Kebijakan ekonomi saat ini yang hanya menitikberatkan pada pertumbuhan ekonomi dan produktivitas tanpa memperhatikan aspek lingkungan. Hal ini telah mengakibatkan kerugian berupa dampak lingkungan yang tidak dapat diubah. Tujuan eksploitasi perusahaan yang mengedepankan keuntungan jangka pendek menjadikan perusahaan melihat aspek perlindungan lingkungan sebagai hambatan dalam kegiatan eksploitasi yang dilakukan perusahaan. Kebutuhan penggunaan sumber daya yang efisien dan kebijakan serta perilaku lingkungan perusahaan yang ramah lingkungan kini telah diakui di seluruh dunia.Menurut Saxena et al. (2003) menyatakan bahwa kinerja suatu perusahaan tidak lagi dapat dievaluasi berdasarkan parameter ekonomi saja, karena saat ini kinerja perusahaan juga harus terintegrasi dengan kinerja lingkungan. Salah satu yang berkaitan dengan aspek lingkungan adalah pembangunan berkelanjutan dimana konsep ini muncul seiring dengan kesadaran manusia terhadap lingkungan.
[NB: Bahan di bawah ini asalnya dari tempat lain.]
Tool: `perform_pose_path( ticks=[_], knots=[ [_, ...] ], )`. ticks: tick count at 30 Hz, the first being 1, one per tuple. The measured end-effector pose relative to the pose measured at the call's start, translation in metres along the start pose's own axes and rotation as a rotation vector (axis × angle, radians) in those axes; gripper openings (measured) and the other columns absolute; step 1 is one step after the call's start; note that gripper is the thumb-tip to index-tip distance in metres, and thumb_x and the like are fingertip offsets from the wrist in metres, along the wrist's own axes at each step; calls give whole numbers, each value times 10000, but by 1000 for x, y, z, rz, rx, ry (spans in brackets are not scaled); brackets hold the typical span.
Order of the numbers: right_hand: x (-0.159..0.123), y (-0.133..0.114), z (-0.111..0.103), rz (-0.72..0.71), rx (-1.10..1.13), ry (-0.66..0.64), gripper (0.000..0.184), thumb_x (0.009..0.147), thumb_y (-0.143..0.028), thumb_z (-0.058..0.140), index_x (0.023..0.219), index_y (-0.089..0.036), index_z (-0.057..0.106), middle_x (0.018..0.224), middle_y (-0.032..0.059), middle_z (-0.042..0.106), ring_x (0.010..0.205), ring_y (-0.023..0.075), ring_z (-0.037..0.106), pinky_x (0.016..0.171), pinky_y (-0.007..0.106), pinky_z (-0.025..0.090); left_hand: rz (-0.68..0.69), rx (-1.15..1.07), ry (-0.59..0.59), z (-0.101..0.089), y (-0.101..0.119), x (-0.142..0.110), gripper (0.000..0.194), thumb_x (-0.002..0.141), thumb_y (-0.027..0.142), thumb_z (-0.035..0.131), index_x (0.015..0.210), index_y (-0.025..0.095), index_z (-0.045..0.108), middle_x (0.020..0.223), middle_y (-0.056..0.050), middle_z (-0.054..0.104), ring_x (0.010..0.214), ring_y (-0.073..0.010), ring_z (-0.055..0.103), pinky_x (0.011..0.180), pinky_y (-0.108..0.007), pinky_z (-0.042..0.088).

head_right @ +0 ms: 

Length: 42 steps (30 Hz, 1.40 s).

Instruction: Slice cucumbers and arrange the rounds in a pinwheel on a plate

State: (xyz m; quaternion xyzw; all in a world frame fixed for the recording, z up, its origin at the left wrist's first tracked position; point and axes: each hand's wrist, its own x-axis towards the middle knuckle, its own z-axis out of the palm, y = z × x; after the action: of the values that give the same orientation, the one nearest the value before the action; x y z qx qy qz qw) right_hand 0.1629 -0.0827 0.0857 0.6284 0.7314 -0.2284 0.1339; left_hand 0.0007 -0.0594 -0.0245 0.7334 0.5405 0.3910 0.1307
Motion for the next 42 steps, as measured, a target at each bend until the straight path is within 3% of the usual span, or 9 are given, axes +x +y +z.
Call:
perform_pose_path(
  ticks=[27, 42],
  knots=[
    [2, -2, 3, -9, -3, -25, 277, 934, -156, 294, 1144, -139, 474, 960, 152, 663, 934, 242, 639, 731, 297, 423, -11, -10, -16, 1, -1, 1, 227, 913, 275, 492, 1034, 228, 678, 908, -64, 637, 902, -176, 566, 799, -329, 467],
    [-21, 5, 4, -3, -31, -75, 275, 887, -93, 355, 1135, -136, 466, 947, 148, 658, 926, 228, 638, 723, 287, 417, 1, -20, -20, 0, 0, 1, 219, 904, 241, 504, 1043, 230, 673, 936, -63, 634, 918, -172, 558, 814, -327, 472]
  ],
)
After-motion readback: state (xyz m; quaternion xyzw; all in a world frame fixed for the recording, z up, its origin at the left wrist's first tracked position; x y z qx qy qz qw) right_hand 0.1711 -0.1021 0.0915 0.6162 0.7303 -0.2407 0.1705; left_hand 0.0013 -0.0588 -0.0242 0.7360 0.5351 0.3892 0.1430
Menurut Setiawan et al. (2011) menyatakan bahwa pembangunan berkelanjutan dikembangkan karena kecemasan akan semakin merosotnya kemampuan bumi menyangga kehidupan sehingga daya dukung lingkungan semakin hari semakin berkurang sedangkan pencemaran cenderung meningkat. Oleh karena itu, aspek lingkungan sangat diperlukan dalam industri karet alam. Cemaran yang dihasilkan dari industri karet alam adalah cemaran dari limbah cair, limbah padat, dan limbah udara. Selain kondisi lingkungan, sumber daya alam, dan peran pemerintah

yang mendukung kelangsungan industri karet alam, manajemen rantai pasokan pun perlu ditingkatkan agar seluruh proses bisnis berjalan dengan baik. Dalam rangka peningkatan kualitas dan kuantitas karet alam dibutuhkan strategi dan kinerja yang efektif dari aliran rantai pasokan industri tersebut.
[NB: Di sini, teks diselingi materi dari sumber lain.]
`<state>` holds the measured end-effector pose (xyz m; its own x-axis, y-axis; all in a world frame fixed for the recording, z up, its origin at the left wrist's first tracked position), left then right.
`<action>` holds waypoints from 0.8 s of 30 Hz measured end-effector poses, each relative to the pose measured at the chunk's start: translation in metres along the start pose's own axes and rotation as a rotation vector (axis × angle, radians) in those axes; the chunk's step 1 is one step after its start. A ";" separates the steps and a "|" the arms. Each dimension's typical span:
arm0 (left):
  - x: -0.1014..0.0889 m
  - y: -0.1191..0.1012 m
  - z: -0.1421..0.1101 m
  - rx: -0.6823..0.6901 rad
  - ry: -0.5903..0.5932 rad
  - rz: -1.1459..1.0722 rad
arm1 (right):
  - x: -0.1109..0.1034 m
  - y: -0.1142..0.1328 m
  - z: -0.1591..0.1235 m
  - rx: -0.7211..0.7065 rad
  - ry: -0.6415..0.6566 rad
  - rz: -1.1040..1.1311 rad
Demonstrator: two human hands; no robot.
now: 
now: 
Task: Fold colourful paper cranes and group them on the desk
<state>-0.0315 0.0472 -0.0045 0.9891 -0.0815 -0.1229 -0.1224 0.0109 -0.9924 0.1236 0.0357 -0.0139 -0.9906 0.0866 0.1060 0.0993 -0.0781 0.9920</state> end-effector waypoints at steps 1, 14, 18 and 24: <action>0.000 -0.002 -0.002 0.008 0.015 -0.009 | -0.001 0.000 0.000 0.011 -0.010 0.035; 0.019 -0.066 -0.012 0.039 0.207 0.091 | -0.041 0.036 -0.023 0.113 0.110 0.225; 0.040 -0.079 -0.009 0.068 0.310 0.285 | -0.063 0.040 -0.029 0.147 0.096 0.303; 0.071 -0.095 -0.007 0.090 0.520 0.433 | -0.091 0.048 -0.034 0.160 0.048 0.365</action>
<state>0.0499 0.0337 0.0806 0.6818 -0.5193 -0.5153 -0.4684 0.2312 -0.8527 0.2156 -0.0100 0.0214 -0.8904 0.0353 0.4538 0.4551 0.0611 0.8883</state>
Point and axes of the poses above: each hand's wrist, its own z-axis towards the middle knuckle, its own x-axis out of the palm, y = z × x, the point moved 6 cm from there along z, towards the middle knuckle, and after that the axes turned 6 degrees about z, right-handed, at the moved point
Perlu adanya solusi untuk memecahkan masalah-masalah yang ada dalam agroindustri karet alam. Salah satu solusi yang diharapkan dapat membantu perusahaan untuk menyelesaikan masalah- masalah tersebut yaitu dengan membuat suatu sistem penunjang keputusan yang dapat membantu pengambil keputusan memilih berbagai alternatif keputusan berupa hasil pengolahan informasi- informasi yang diperoleh. Sistem ini dilengkapi dengan model-model pemilihan yang merupakan representasi dari permasalahan yang ada di perusahaan. Pengembangan sistem ini dipadukan dengan manajemen rantai pasok guna memperlancar setiap informasi dan produk, mulai dari suplier sampai dengan konsumen, agar tercipta suatu hubungan teratur dari hulu ke hilir.